Reddi hakim talebine ret
Savunma avukatlarının mahkemeye 3 Ekim 2022’de sunduğu dilekçede, tanık Aymaz ve diğer tanıkların duruşmada dinlenmesi talep edildi. Ancak mahkeme, bu talebi gerekçe göstermeksizin reddetti. Bunun üzerine, 11 Ekim’de reddi hakim talebinde bulundular.
İstanbul 18. Ağır Ceza Mahkemesi, reddi hakim talebine bugün yanıt verdi ve savunma avukatlarının sunduğu tüm bu gerekçelerin, “duruşmayı uzatmayı yönelik olduğunu” ileri sürdü:
“…11.10.2022 tarihli Hakimin reddi talebinin 5271 Sayılı CMK'nın 31/1-c maddesi kapsamında duruşmayı uzatmaya yönelik yapıldığı anlaşılmakla talebinin geri çevrilmesine …karar verildi.”

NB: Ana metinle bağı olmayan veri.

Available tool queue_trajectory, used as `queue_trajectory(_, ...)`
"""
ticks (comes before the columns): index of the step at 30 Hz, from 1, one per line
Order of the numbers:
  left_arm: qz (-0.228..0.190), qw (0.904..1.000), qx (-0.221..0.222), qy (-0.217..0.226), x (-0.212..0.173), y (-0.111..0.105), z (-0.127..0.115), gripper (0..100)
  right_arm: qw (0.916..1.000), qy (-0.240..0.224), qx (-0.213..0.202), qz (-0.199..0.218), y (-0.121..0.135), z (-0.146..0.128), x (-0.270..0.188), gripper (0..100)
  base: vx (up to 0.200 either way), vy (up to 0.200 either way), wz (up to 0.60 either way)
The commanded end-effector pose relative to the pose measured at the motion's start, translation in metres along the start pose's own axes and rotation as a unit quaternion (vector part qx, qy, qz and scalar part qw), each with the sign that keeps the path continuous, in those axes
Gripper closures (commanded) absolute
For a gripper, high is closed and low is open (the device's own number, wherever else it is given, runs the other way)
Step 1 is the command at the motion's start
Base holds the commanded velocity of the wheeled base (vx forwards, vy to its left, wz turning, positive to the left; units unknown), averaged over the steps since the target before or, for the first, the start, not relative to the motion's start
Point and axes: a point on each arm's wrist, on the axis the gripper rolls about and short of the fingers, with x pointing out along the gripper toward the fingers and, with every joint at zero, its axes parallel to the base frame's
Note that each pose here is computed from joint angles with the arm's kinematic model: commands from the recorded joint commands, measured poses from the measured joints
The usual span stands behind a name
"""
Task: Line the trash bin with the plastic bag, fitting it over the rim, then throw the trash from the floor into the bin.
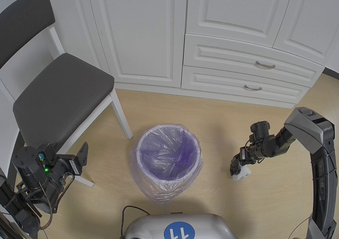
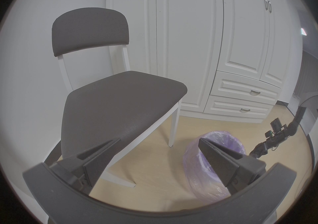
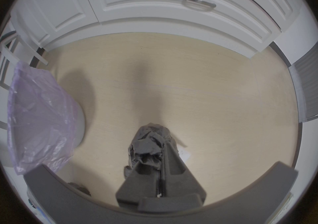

TEM Müdürü tehdit etti, polis avukata para verdi
Mahkemeye sunulan soruşturmanın genişletilmesi (tevsii tahkikat) talepli ilk dilekçede, tanık Selçuk Aymaz’ın, gözaltındaki ifadesinin nasıl oluşturulduğunu, polislere açılan davanın duruşmasında, İstanbul 33. Ağır Ceza Mahkemesi heyetine anlattığı belirtildi:
“Yargılamaya dayanak iddianamenin delilleri arasında Selçuk Aymaz isimli kişinin ifadelerine yer verildiği görülmektedir. Halkın Hukuk Bürosuna yönelik suçlamalara dayanak olarak gösterilen bu ifadelerin nasıl oluşturulduğunu İst. 33. ACMde görülen 12/06/2018 tarihli duruşmada anlatmıştır. Mahkemede tanık olarak dinlenen Selçuk Aymaz verdiği ifadesinde Serdar Bayraktutan tarafından önce dijital delillerle alakalı bir olaya dahil edilmekle, sonrasında ise hamile kız kardeşinin yaşamı ile tehdit edilerek 30.10.2012 tarihli ifadesinin baskı altında alındığını beyan etmektedir.”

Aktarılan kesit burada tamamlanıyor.